Entails. But sure, if the government doesn't want to pay for that quality, they can spend just as much or more resurrecting Cobol devs in cryo-stasis in 2099

I don't think they have to keep COBOL devs in cryostasis. Some sufficiently motivated individual could likely learn it today. There are even programmers alive right now that would see a large legacy system and not immediately suggest a rewrite on their first day. It's rare but it can happen!
ha! you wouldn’t even be permitted to bid the project!
The trick is to use JS. (Not anything that compiles to it)

It will be guaranteed to run in 100 years time.

Any other language can die or have incompatibility issues. Over that timespan.

I can't tell if I'm being Poe's Law'd. JS engines are a moving target and have been ever since it was called LiveScript.
Just use LISP!
You could use Java or Python and have the same guarantee.

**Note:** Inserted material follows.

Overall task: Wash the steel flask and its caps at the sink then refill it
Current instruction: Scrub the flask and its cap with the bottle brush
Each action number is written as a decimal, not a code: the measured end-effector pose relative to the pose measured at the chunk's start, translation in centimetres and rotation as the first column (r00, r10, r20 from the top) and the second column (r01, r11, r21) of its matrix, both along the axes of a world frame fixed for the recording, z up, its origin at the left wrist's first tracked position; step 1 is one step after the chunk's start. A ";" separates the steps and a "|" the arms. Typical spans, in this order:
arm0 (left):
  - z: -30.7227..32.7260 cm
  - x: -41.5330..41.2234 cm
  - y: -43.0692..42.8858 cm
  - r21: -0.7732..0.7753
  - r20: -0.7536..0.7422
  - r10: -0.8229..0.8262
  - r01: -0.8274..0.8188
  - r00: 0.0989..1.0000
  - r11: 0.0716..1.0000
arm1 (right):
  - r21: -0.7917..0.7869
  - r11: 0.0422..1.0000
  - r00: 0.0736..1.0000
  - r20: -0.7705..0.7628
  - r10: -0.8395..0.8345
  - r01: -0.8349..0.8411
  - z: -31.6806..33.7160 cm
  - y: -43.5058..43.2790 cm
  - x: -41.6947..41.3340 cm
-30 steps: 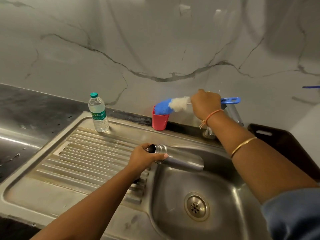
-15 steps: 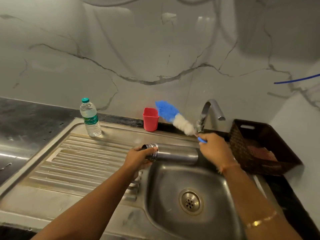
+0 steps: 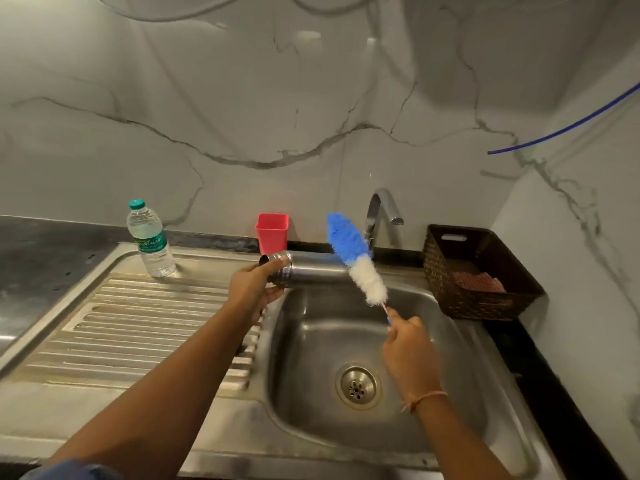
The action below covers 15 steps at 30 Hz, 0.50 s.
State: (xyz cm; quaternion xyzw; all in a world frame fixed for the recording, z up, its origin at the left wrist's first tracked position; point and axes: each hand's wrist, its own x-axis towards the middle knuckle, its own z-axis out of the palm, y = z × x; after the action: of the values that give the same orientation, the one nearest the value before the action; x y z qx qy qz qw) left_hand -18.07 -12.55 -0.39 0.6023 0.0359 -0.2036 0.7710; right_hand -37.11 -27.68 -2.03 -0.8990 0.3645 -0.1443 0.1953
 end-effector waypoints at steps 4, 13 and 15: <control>0.4 -0.5 -1.2 0.079 0.097 0.036 -0.044 0.995 0.996 | -0.021 0.992 0.990 0.065 0.125 -0.123 0.6 2.5 0.4; 2.0 -2.0 -1.4 0.103 0.281 0.067 -0.099 0.957 0.990 | 0.098 0.993 0.997 0.040 0.061 -0.064 -0.7 -0.1 -0.9; 1.9 -2.0 -1.5 0.135 0.311 0.042 -0.088 0.949 0.987 | 0.129 0.991 0.999 0.035 0.038 -0.042 -0.8 -0.7 -1.1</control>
State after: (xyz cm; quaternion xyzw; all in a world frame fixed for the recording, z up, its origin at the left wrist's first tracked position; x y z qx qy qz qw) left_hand -20.05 -14.02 1.52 0.6803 -0.0498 -0.0789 0.7269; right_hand -38.20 -28.37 -2.79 -0.8891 0.3518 -0.1309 0.2618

I am not convinced Node will be here in 100 years.

Node might not, but Javascript (even on the server) will mostly be.*

* assuming that the 100 years hyperbole is accepted

Programming languages haven't even been around for 100 years.

There's no guarantee we'll even be running programs written in C in 2123, let alone ones written in JavaScript. 100 years from now is a long time.

> It will be guaranteed to run in 100 years time.

This is never guaranteed. How do you know that nothing will change in JS land in 10 years, much less 100? You don't, that's how.

Brainfuck is the only language we need. It's feature complete and practically guaranteed to go unchanged in the next millenium.